▸ Aim of the exercise
The expected output is the complete listing, copied exactly.

◇ ◇ ◇ ◇ ◇ ◇ ◇

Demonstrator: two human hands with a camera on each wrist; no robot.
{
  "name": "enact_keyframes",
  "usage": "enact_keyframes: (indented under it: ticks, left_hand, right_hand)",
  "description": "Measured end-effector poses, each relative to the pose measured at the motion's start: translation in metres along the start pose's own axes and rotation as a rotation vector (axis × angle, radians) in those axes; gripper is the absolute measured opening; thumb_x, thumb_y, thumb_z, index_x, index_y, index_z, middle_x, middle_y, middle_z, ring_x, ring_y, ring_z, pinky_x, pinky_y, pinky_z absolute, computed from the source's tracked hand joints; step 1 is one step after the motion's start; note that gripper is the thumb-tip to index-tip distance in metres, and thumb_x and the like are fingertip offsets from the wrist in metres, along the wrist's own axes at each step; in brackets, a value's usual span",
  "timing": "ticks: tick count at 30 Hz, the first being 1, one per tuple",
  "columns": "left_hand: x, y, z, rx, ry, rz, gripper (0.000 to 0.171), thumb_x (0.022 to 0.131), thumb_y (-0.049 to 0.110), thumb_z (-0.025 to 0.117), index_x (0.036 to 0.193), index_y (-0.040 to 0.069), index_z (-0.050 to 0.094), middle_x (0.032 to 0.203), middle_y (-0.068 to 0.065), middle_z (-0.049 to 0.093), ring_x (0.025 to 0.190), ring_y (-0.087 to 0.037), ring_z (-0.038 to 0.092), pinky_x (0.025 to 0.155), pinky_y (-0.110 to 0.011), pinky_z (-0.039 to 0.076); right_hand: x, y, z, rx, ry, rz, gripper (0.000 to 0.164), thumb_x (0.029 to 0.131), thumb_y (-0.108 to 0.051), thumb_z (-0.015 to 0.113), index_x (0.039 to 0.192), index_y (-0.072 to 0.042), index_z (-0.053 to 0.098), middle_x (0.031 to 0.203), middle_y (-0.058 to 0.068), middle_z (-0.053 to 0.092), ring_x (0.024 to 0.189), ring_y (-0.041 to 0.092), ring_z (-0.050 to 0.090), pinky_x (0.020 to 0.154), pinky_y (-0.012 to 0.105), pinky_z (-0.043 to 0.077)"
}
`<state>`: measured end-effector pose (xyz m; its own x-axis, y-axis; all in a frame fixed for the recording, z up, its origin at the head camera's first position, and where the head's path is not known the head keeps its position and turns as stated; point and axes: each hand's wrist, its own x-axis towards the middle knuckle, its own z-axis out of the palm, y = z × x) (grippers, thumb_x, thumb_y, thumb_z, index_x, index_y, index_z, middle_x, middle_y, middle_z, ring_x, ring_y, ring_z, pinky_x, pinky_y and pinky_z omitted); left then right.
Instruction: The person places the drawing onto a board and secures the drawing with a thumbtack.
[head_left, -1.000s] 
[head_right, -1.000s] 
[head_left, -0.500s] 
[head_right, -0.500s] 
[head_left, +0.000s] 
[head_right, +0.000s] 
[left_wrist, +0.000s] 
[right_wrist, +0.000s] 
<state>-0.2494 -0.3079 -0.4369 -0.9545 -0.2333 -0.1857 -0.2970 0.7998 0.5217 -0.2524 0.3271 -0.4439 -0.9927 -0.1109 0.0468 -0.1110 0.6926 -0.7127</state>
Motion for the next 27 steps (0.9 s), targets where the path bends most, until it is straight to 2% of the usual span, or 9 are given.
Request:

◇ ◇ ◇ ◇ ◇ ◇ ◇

▸ Answer to the problem
Demonstrator: two human hands with a camera on each wrist; no robot.
{
  "name": "enact_keyframes",
  "usage": "enact_keyframes: (indented under it: ticks, left_hand, right_hand)",
  "description": "Measured end-effector poses, each relative to the pose measured at the motion's start: translation in metres along the start pose's own axes and rotation as a rotation vector (axis × angle, radians) in those axes; gripper is the absolute measured opening; thumb_x, thumb_y, thumb_z, index_x, index_y, index_z, middle_x, middle_y, middle_z, ring_x, ring_y, ring_z, pinky_x, pinky_y, pinky_z absolute, computed from the source's tracked hand joints; step 1 is one step after the motion's start; note that gripper is the thumb-tip to index-tip distance in metres, and thumb_x and the like are fingertip offsets from the wrist in metres, along the wrist's own axes at each step; in brackets, a value's usual span",
  "timing": "ticks: tick count at 30 Hz, the first being 1, one per tuple",
  "columns": "left_hand: x, y, z, rx, ry, rz, gripper (0.000 to 0.171), thumb_x (0.022 to 0.131), thumb_y (-0.049 to 0.110), thumb_z (-0.025 to 0.117), index_x (0.036 to 0.193), index_y (-0.040 to 0.069), index_z (-0.050 to 0.094), middle_x (0.032 to 0.203), middle_y (-0.068 to 0.065), middle_z (-0.049 to 0.093), ring_x (0.025 to 0.190), ring_y (-0.087 to 0.037), ring_z (-0.038 to 0.092), pinky_x (0.025 to 0.155), pinky_y (-0.110 to 0.011), pinky_z (-0.039 to 0.076); right_hand: x, y, z, rx, ry, rz, gripper (0.000 to 0.164), thumb_x (0.029 to 0.131), thumb_y (-0.108 to 0.051), thumb_z (-0.015 to 0.113), index_x (0.039 to 0.192), index_y (-0.072 to 0.042), index_z (-0.053 to 0.098), middle_x (0.031 to 0.203), middle_y (-0.058 to 0.068), middle_z (-0.053 to 0.092), ring_x (0.024 to 0.189), ring_y (-0.041 to 0.092), ring_z (-0.050 to 0.090), pinky_x (0.020 to 0.154), pinky_y (-0.012 to 0.105), pinky_z (-0.043 to 0.077)"
}
`<state>`: measured end-effector pose (xyz m; its own x-axis, y-axis; all in a frame fixed for the recording, z up, its origin at the head camera's first position, and where the head's path is not known the head keeps its position and turns as stated; point and axes: each hand's wrist, its own x-axis towards the middle knuckle, its own z-axis out of the palm, y = z × x) (grippers, thumb_x, thumb_y, thumb_z, index_x, index_y, index_z, middle_x, middle_y, middle_z, ring_x, ring_y, ring_z, pinky_x, pinky_y and pinky_z omitted); left then right.
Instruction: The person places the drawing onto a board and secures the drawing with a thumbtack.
[head_left, -1.000s] 
[head_right, -1.000s] 
[head_left, -0.500s] 
[head_right, -0.500s] 
[head_left, +0.000s] 
[head_right, +0.000s] 
[left_wrist, +0.000s] 
[right_wrist, +0.000s] 
<state>-0.2494 -0.3079 -0.4369 -0.9545 -0.2333 -0.1857 -0.2970 0.7998 0.5217 -0.2524 0.3271 -0.4439 -0.9927 -0.1109 0.0468 -0.1110 0.6926 -0.7127</state>
Motion for the next 27 steps (0.9 s), targets where the path bends most, until it is straight to 2% of the usual span, or 9 are given.
Request:

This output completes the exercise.